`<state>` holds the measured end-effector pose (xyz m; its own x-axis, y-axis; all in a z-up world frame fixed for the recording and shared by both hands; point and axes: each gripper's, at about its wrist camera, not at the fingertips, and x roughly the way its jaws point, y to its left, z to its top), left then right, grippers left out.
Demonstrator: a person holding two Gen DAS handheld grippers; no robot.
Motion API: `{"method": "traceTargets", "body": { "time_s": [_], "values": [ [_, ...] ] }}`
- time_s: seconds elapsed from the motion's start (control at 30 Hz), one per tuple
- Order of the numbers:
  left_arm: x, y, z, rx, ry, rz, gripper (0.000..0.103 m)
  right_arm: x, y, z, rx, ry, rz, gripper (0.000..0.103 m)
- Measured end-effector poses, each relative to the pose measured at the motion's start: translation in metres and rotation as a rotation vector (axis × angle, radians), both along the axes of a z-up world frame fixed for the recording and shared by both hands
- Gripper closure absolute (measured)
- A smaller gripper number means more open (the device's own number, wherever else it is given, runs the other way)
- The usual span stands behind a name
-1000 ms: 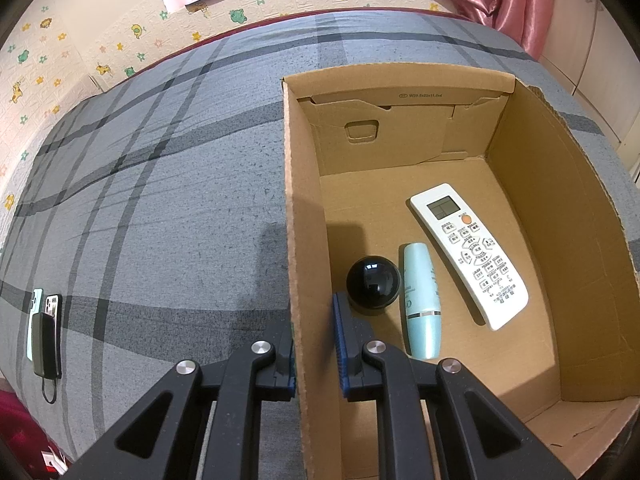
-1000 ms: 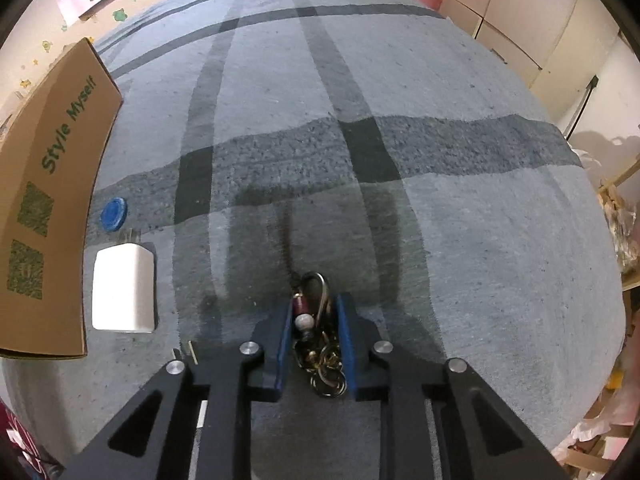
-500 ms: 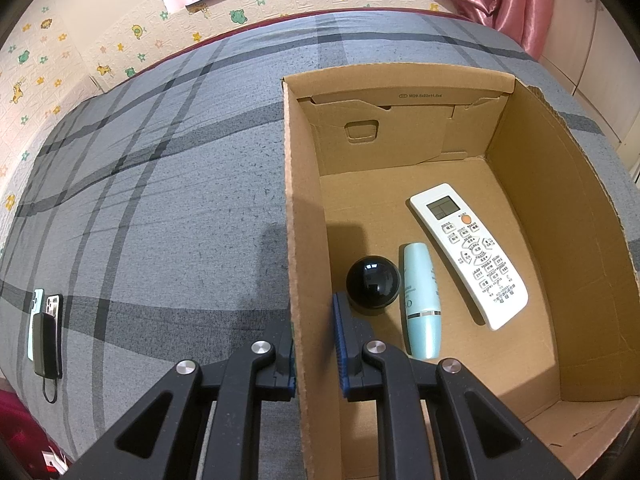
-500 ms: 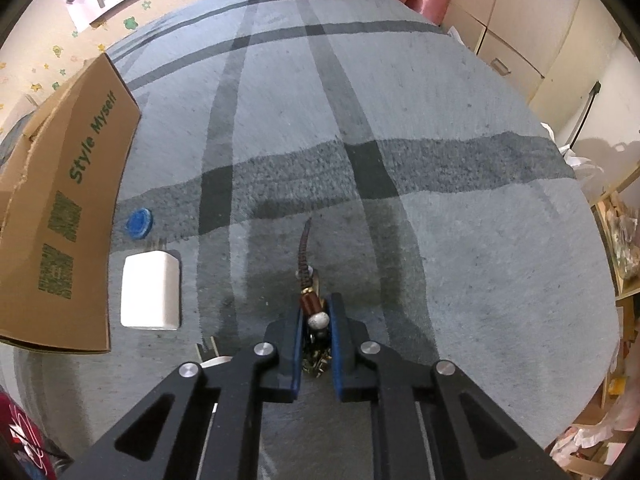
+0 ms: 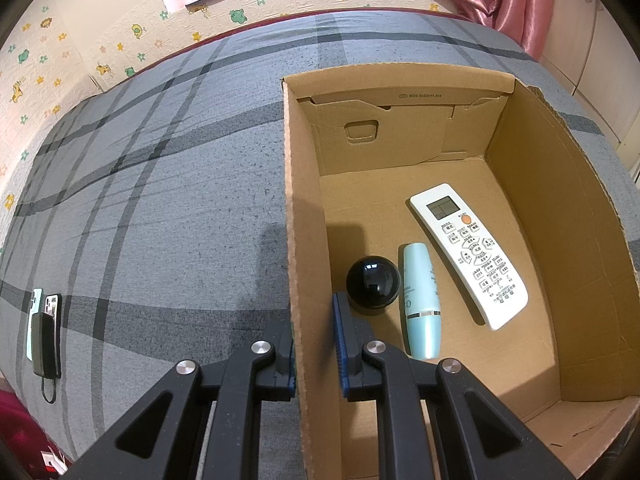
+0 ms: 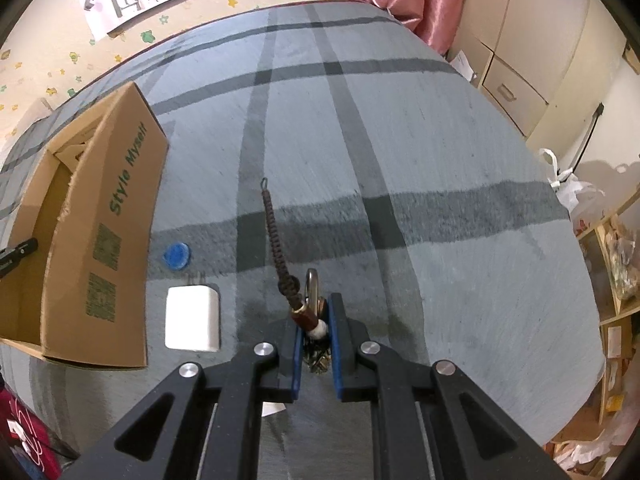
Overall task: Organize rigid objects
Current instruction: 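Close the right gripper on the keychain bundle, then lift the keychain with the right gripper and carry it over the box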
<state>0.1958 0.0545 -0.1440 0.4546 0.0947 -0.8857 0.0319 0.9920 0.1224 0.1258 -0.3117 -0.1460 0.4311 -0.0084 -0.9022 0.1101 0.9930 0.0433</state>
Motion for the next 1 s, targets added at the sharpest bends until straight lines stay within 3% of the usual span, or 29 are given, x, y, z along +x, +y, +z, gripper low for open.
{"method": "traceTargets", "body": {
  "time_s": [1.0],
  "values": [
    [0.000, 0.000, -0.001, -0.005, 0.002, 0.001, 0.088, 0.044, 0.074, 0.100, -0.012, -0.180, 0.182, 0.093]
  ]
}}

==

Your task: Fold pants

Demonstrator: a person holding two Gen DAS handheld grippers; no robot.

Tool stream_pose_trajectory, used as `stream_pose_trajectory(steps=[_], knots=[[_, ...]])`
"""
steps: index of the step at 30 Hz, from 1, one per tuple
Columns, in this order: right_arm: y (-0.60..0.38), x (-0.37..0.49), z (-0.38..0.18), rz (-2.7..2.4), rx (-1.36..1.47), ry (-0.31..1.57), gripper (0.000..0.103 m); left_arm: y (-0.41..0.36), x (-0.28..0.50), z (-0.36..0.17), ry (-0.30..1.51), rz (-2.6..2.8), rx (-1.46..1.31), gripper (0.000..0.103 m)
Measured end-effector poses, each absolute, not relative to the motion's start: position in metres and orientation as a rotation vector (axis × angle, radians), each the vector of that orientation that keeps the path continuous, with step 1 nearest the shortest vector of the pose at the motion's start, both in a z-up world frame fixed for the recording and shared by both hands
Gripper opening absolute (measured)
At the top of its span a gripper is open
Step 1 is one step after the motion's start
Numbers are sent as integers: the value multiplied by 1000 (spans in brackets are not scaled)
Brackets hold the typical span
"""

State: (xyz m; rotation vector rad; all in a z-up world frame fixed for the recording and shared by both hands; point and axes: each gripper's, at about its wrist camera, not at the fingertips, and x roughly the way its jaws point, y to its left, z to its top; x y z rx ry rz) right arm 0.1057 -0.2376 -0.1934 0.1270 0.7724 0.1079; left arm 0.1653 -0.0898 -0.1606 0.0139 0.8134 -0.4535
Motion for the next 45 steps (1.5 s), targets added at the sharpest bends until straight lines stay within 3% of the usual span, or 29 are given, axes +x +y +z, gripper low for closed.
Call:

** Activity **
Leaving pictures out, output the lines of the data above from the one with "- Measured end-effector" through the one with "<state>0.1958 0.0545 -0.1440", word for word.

** Your response **
- Measured end-effector poses, each relative to the pose measured at the motion's start: translation in metres and rotation as a rotation vector (axis × angle, radians), both along the axes of a z-up world frame fixed for the recording and shared by both hands
- Gripper closure absolute (measured)
- A smaller gripper number means more open (the device's own number, wherever else it is given, runs the other way)
- The usual span stands behind a name
-1000 ms: 
-1000 ms: 
-500 ms: 
-500 ms: 
+0 ms: 
+0 ms: 
Overall task: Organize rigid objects
Current instruction: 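Close the right gripper on the keychain bundle, then lift the keychain with the right gripper and carry it over the box
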<state>0.1958 0.0545 -0.1440 0.4546 0.0947 -0.8857 0.0319 0.9920 0.1224 0.1258 -0.3117 -0.1460 0.4311 -0.0084 -0.9022 0.1101 0.9930 0.0433</state>

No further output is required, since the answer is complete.